Personal Income taxation AustraliaDomicile and residency requirements
A person will be treated as an Australian resident for Tax purposes if:

  • He/she is resident on ordinary concepts; or
  • He/she is domiciled in Australia; or
  • He/she is physically present in Australia for more than 183 days in a year of income; or
  • He/she is a member of a Commonwealth Government superannuation scheme or is the spouse or child under 16 of such person.

Generally Australian resident individuals pay tax on their worldwide income including capital gains. For the 2008–2009 and earlier financial years, employment income taxed in a foreign country where the foreign service is for more than 90 days is exempt. This exemption was abolished with effect from July 1, 2009 (other than for certain aid and charitable workers), with any double taxation addressed with foreign tax offsets.

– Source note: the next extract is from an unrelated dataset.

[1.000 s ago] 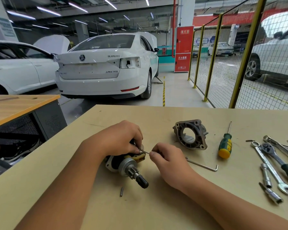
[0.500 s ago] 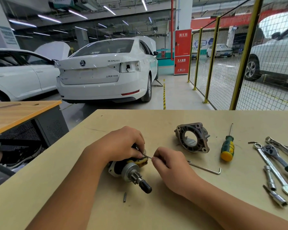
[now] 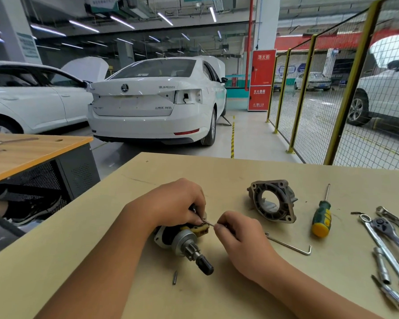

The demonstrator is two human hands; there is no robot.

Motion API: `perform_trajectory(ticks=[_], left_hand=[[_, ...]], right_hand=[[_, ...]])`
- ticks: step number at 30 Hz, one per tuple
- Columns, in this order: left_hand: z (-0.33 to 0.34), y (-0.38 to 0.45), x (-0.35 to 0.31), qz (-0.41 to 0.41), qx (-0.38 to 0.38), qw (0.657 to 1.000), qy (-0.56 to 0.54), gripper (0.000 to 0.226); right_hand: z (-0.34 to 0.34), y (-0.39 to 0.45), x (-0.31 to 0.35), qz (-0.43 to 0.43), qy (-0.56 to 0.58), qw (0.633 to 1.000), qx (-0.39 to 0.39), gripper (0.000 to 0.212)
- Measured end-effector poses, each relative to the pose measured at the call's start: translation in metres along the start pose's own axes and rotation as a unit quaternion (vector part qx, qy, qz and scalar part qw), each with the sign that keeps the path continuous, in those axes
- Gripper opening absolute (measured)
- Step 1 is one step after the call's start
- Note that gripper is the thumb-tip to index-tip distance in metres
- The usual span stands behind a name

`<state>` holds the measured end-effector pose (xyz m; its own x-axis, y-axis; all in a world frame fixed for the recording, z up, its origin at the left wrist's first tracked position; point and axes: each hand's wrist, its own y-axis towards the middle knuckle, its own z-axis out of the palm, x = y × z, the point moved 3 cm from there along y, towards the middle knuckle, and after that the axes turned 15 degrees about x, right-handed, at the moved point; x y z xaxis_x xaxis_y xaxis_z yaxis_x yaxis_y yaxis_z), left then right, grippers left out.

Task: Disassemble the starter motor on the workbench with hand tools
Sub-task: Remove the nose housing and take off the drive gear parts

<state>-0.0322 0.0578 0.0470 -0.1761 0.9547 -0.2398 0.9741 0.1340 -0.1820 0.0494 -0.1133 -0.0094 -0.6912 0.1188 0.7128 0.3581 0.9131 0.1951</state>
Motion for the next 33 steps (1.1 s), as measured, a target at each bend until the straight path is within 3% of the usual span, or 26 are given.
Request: perform_trajectory(ticks=[2,4,7,9,13,15,18,21,27,33], left_hand=[[0.000,-0.001,-0.001,0.001,0.000,1.000,-0.003,0.011],[-0.001,-0.002,-0.002,0.002,0.001,1.000,0.001,0.009],[-0.001,-0.004,-0.005,0.016,0.011,1.000,-0.004,0.011],[-0.001,-0.005,-0.008,0.032,0.029,0.999,-0.023,0.013],[0.002,-0.004,-0.011,0.043,0.050,0.997,-0.033,0.012],[0.003,-0.002,-0.013,0.044,0.046,0.998,-0.029,0.010],[0.003,-0.001,-0.015,0.046,0.038,0.998,-0.031,0.006],[0.002,-0.001,-0.014,0.047,0.036,0.997,-0.053,0.008],[-0.001,-0.004,-0.014,0.047,0.033,0.996,-0.069,0.009],[0.000,-0.005,-0.015,0.047,0.026,0.995,-0.082,0.008]], right_hand=[[-0.001,-0.002,0.001,-0.005,-0.019,1.000,-0.013,0.021],[0.000,-0.005,0.003,-0.025,-0.107,0.994,-0.021,0.019],[0.001,-0.011,0.016,-0.082,-0.301,0.949,-0.048,0.020],[0.002,-0.014,0.026,-0.097,-0.335,0.936,-0.052,0.027],[0.001,-0.015,0.026,-0.096,-0.326,0.938,-0.069,0.025],[0.000,-0.015,0.022,-0.052,-0.277,0.958,-0.057,0.024],[-0.005,-0.016,0.013,0.009,-0.176,0.981,-0.083,0.055],[-0.010,-0.020,0.011,0.040,-0.132,0.986,-0.095,0.062],[-0.013,-0.019,0.009,0.001,-0.006,0.994,-0.110,0.039],[-0.005,-0.017,0.009,-0.098,-0.146,0.977,-0.119,0.021]])
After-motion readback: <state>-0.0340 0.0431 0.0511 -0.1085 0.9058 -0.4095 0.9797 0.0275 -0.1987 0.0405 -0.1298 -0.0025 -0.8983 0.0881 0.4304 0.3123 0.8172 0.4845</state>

To avoid double taxation, foreign-sourced income is taxed on a gross basis with a foreign income tax offset being available for tax paid at source. If the foreign tax exceeds the Australian tax payable the excess is lost forever. There are separate classes of income.

Australian Resident individuals are subject to the attribution rules in broadly the same way as companies are.
Only half the capital gains derived are included in assessable income, but they are then taxed at ordinary rates.

Non-residents of Australia for tac purposes are taxed on:

  • Australia-sourced income; and
  • Capital gains arising from the sole of taxable Australian property.

Dividend, interest and royalty income is generally subject to withholding tax (see withholding tax section above) and is hence excluded from taxation by assessment.

Taxable Australian property (Real estate) includes:

  • Real property in Australia;
  • Shares in a company the assets of which are mainly real property;
  • Business assets used in a permanent establishment in Australia; and
  • Derivables of any such assets.

Temporary residents of Australia
A temporary resident is an individual who holds a temporary visa granted under the Migration Act 1958; and neither they or their spouse is an Australian resident under the Social Security Act 1991. Temporary residents are generally treated as non-residents with only Australian sourced income being subject to tax in Australia.

Foreign source income is not taxed and the attribution rules do not apply.
A person will only be able to be classed as temporary resident if they hold a temporary resident visa for migration purposes.

Main personal income tax rates & bands
The top rate of personal income tax for 2012 is 45 percent with progressive bands of 29 percent, 30 percent and 37 percent.

Australia has a full imputation system for the avoidance of double taxation on dividends. This means that shareholders are relieved of their tax liability to the extent that profits have been taxed at the corporate level. Dividends paid out of profits on which corporate tax has been paid entitle shareholders to an offset for corporate tax paid.

Social Security/national insurance payments
Not applicable.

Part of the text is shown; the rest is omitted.